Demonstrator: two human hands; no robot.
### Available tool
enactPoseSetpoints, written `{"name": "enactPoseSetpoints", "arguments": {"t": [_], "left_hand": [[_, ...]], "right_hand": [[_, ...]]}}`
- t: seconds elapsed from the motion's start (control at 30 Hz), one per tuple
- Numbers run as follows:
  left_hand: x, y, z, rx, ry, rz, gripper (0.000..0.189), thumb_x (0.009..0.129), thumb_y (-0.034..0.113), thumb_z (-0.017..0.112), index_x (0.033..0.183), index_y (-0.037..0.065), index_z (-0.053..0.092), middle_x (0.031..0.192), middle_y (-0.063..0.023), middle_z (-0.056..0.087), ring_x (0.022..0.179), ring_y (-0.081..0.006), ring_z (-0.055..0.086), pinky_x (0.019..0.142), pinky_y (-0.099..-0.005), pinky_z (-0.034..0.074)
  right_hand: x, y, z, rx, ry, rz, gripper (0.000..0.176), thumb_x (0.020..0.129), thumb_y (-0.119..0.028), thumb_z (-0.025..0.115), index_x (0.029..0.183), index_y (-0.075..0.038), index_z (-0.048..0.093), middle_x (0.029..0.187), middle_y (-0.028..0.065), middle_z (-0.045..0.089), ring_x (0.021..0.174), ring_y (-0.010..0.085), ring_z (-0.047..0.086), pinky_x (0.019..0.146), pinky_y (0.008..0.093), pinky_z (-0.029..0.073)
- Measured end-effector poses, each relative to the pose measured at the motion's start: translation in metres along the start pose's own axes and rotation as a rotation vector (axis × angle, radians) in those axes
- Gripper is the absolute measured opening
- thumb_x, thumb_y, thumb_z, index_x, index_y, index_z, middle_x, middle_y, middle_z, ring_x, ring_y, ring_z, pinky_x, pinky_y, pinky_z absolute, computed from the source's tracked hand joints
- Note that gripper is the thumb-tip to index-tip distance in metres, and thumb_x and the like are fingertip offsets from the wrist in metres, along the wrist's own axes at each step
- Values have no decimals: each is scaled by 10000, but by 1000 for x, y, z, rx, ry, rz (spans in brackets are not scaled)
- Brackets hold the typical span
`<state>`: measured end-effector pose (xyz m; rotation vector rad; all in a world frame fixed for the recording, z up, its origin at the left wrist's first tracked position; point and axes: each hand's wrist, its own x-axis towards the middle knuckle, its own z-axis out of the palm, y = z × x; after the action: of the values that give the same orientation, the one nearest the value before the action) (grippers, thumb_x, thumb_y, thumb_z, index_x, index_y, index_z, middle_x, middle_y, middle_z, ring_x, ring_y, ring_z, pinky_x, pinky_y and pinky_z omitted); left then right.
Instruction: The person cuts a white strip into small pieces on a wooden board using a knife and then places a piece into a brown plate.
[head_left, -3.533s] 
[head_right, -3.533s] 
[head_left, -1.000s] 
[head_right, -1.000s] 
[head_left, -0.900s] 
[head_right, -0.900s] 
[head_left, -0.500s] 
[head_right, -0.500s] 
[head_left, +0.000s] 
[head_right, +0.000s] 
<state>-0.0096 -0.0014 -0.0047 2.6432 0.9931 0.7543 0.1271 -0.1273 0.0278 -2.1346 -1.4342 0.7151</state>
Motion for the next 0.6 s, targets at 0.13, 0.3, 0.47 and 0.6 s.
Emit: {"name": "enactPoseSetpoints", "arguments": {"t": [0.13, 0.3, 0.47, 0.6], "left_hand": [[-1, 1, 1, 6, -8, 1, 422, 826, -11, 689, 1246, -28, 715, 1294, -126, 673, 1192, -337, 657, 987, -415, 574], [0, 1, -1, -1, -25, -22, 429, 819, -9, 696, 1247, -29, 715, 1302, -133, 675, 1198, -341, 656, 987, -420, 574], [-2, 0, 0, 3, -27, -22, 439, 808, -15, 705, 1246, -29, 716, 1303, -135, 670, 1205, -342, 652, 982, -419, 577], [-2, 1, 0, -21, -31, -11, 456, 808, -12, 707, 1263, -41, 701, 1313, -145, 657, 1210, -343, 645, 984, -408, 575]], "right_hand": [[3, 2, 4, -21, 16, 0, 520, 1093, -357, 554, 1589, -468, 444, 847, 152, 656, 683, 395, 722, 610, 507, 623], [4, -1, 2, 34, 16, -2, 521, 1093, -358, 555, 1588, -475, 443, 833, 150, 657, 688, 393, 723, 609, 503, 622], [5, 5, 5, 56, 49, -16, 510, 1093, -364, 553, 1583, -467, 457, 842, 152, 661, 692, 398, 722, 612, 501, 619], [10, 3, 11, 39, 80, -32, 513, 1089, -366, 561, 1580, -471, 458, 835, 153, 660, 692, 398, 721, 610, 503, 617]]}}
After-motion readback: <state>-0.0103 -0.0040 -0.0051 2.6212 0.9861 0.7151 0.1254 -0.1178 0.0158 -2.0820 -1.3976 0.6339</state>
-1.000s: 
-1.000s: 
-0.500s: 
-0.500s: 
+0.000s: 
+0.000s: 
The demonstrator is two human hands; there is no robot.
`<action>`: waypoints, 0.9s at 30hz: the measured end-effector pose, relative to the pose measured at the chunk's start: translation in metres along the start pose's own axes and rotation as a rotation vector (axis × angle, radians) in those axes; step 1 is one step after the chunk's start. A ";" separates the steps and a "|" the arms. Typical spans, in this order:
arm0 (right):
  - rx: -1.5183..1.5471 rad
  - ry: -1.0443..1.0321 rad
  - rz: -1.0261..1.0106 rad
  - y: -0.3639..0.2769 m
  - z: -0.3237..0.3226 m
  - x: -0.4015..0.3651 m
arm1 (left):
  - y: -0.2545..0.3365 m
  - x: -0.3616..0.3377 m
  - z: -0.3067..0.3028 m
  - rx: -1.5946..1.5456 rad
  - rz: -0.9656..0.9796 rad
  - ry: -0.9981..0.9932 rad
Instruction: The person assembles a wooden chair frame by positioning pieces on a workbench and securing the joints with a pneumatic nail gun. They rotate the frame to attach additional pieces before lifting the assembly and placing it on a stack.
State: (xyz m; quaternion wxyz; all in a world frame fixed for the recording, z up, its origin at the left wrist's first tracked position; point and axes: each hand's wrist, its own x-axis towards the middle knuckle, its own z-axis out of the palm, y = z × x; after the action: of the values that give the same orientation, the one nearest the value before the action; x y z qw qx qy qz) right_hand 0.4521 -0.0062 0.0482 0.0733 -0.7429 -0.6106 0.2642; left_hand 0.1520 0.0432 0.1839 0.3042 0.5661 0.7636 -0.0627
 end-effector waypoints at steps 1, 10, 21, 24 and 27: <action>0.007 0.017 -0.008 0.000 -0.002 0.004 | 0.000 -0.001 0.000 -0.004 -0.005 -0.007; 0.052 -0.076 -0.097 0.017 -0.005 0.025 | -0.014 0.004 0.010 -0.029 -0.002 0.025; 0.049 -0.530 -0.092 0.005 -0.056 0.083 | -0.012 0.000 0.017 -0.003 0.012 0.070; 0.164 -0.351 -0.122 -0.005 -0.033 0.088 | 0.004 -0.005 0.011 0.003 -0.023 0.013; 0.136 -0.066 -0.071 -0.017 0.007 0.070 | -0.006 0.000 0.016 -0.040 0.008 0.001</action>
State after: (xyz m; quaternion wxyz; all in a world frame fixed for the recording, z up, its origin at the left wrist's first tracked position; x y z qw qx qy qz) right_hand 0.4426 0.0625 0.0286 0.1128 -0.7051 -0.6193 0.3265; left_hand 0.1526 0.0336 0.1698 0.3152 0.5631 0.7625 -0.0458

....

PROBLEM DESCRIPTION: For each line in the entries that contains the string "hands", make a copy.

TASK ANSWER:
Demonstrator: two human hands; no robot.
The demonstrator is two human hands; there is no robot.

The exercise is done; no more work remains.